The novelty of the design principles behind Arithmetization Oriented Ciphers (AOCs) like (G)MiMC, Jarvis, Poseidon, Rescue, and the hash functions derived from them raise the important issue: How much can we trust these new primitives?
Shortly after the publication of the AOC Jarvis, a team of cryptanalysts voiced doubts about the structural soundness, providing an algebraic analysis using Gröbner bases. The authors of Jarvis abandonded the cipher and started working on what eventually became Rescue.
Perhaps obvious in hindsight, ciphers and hash functions optimized for algebraic efficiency appear to be especially prone to algebraic analysis.

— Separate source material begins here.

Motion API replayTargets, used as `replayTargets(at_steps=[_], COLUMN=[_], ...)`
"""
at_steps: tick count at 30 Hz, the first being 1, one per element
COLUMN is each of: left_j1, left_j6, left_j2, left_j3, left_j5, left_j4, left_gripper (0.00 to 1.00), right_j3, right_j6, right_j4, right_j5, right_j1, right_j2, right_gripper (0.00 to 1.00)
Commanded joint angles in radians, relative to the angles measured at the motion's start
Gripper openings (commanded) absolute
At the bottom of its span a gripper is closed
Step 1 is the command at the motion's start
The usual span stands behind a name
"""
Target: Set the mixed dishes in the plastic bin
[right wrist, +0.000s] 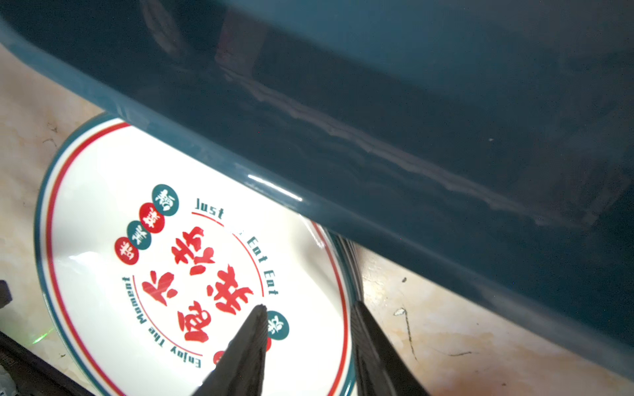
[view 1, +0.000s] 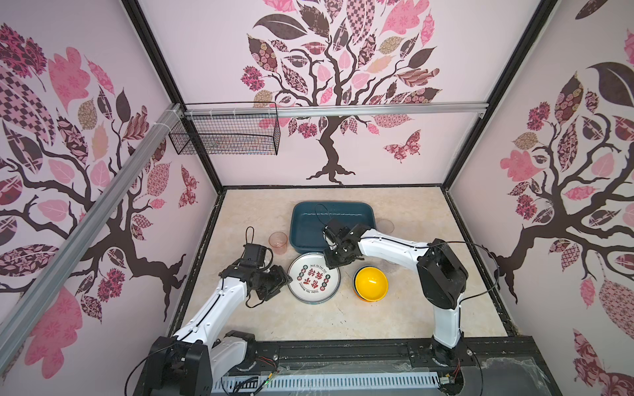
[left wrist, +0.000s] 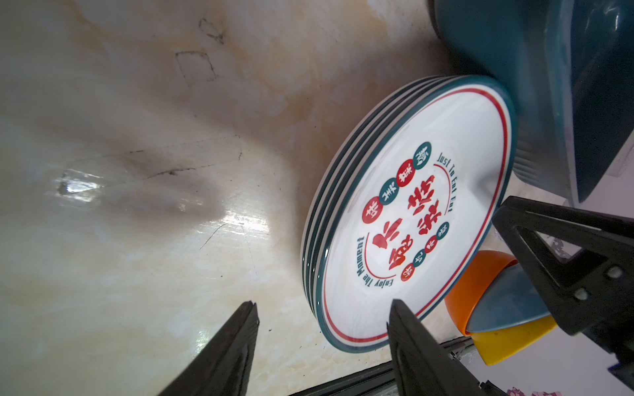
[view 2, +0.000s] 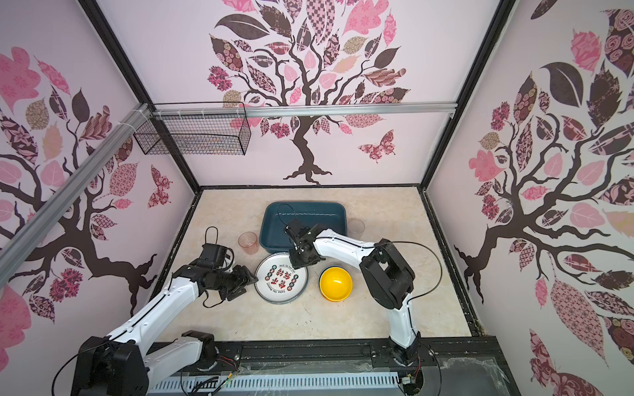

Since this vector of attack is generally less threatening to “traditional” symmetric primitives¹ than, say, linear or differential cryptanalysis, it has recieved comparably little attention from the cryptographic community.
Proud to be sponsored by the Ethereum Foundation, we at AS Discrete Mathematics are cryptanalyzing above Ciphers and Hash functions algebraically. This adds to our understanding of them, raising confidence in their security – or uncovering weaknesses. All reports, articles, code, and other results are dedicated to the public domain.
¹ Exceptions exist: Flurry and Curry are educational ciphers designed to be resilient to linear, differential, and other more traditional cryptanalysis, but prone to Gröbner basis attacks.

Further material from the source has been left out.